Way back on that infamous night in our favourite local venue, I was well impressed by the way in which the quartet delivered their brand of old school thrash: it was as taut as you could want, tight and aggressive without being boldly so, their massive crescendos of sound coupled with fierce some riffs played faster than Jonny Rea with the finishing line in sight. It was manic, fast and unrelenting in its pace. And those same adjectives and descriptives can definitely, and defiantly, be applied to this highly confident debut, which has been more than worth the long wait for it to be unleashed on the unsuspecting metal population.

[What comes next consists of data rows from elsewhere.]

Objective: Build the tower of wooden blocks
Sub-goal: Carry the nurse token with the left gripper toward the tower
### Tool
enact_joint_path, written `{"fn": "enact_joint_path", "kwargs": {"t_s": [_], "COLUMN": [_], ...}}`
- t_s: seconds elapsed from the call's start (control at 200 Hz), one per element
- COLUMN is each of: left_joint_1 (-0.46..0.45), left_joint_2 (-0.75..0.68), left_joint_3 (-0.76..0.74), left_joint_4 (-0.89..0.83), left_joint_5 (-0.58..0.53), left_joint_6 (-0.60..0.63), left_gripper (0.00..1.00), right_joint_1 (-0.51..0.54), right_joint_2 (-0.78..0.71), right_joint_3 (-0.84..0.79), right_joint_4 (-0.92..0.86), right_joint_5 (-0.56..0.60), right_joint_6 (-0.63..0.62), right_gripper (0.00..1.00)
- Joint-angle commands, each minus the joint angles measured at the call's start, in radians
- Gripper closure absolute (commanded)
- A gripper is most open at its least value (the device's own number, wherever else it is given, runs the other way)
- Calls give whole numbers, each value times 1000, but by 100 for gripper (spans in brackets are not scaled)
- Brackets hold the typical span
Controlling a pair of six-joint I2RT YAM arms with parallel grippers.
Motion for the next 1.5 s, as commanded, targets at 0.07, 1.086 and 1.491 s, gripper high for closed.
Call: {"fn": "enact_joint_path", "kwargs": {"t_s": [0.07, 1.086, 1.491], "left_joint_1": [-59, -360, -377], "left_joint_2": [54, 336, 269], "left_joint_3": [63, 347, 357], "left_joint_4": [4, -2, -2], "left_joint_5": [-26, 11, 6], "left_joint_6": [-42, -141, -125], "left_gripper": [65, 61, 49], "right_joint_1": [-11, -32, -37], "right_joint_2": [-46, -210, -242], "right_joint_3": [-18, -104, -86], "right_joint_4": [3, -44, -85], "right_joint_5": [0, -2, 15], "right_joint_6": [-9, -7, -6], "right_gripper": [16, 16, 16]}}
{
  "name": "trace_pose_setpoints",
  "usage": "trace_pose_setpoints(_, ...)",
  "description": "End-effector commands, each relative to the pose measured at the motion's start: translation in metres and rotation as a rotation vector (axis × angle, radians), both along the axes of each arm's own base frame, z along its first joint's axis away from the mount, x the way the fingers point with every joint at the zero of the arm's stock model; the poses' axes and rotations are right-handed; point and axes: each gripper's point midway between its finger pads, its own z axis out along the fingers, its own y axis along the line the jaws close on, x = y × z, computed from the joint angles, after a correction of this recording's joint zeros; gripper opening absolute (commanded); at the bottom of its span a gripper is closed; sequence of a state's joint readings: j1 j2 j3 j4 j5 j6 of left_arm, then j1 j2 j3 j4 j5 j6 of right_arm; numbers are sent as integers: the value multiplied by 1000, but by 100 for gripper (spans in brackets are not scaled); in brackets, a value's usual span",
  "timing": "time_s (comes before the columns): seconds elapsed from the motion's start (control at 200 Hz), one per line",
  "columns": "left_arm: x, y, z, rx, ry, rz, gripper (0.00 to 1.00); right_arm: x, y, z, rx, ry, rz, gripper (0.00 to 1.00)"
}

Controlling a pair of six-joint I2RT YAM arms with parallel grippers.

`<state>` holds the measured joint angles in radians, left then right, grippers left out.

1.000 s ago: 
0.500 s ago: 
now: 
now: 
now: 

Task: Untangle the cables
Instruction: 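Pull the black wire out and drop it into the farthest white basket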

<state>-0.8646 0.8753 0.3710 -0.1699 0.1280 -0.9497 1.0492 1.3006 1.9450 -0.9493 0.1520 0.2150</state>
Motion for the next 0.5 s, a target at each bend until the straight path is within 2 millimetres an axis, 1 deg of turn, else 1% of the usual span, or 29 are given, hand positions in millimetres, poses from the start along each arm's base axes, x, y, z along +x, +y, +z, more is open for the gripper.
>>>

Right from the opening bar of the title track to the dying embers of ‘Who Goes There?’ this is a non-stop thrash party guaranteed to get your hair flailing and neck snapping as the band brazenly and boldly set about the business in hand, and doing so with aplomb, verve and vigour. They’ve very obviously closely studied their generic predecessors, and spent plenty of time honing their craft to virtual perfection, with an attention to detail, especially in terms of building atmospherics and combining light and shade, that many of their contemporaries overlook. Hell, they even throw in an epic, Metallica-challenging grandiose instrumental right in the middle of the damn thing \m/

Crossfire play classic thrash. It’s as pure and simple as that. I do not need to elaborate any further than that. And while the aptly titled ‘Switch To Reset’ may not be a classic album (although it will be a few years before it can even think about looking sideways at such an epithet) it is a bold, confident and strident exemplar of the genre and truly worthy of a place in any self-respecting thrashheads’ collection.